▶ [TASK STATEMENT]:
Pull every line with "monitor" from the entries below.
--- --- ---
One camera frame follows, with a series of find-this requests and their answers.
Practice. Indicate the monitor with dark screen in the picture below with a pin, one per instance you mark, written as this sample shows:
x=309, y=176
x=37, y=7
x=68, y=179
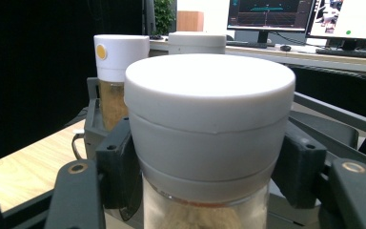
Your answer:
x=267, y=14

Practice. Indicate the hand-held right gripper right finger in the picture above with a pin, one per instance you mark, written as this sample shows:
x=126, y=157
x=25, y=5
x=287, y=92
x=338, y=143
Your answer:
x=300, y=165

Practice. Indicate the grey corner rack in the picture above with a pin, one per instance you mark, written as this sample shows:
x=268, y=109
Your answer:
x=330, y=133

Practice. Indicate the black computer mouse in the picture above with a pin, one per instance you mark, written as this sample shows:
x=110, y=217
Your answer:
x=285, y=48

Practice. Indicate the monitor with white screen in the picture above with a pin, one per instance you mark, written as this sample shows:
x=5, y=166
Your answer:
x=346, y=19

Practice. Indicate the black keyboard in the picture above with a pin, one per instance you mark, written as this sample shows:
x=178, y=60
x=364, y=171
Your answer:
x=251, y=44
x=352, y=53

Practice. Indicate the long office desk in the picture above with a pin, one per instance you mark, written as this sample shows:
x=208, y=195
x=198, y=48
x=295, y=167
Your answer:
x=298, y=58

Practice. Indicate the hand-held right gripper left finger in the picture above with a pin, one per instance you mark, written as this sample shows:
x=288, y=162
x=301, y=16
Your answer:
x=117, y=165

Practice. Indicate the green plant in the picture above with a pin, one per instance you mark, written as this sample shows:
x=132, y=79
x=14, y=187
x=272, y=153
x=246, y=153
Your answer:
x=164, y=16

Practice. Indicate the wooden box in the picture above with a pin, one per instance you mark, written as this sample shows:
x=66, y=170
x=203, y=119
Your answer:
x=189, y=21

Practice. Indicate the black curtain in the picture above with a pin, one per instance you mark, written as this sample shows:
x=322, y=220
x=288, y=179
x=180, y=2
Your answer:
x=38, y=63

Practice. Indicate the wide white-lid spice jar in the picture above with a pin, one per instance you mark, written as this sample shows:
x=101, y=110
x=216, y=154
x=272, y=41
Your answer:
x=197, y=43
x=209, y=127

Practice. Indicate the tall-lid spice jar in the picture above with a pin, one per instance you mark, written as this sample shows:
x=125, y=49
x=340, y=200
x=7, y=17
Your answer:
x=122, y=60

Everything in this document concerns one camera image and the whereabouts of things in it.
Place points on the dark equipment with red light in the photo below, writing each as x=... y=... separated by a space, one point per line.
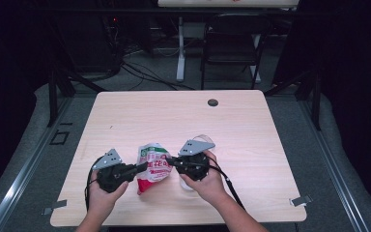
x=114 y=20

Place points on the grey tape strip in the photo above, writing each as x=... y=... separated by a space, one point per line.
x=55 y=206
x=301 y=200

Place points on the metal floor rail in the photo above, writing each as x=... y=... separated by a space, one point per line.
x=338 y=180
x=19 y=183

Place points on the clear glass jar with lid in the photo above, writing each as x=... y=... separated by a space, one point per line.
x=206 y=139

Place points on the white desk top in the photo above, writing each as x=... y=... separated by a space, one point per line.
x=225 y=3

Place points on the black metal stand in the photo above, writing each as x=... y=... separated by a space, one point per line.
x=52 y=96
x=316 y=103

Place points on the red and white snack bag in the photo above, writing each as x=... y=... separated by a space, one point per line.
x=153 y=167

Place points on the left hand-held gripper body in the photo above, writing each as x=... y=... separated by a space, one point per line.
x=112 y=177

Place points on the round grey table grommet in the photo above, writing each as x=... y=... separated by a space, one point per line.
x=213 y=102

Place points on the person's right hand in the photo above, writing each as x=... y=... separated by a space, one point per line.
x=209 y=188

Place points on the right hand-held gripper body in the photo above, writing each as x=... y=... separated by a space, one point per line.
x=193 y=167

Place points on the person's left hand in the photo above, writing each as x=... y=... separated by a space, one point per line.
x=103 y=201

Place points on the black folding chair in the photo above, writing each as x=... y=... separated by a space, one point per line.
x=238 y=25
--- --- ---
▶ [OUTPUT OF THE TASK]:
Practice. Indicate the monitor with dark screen in the picture below with a pin, one per instance you mark, written as this sample shows:
Practice. Indicate the monitor with white screen in the picture above with a pin, one per instance you mark, written as this sample shows:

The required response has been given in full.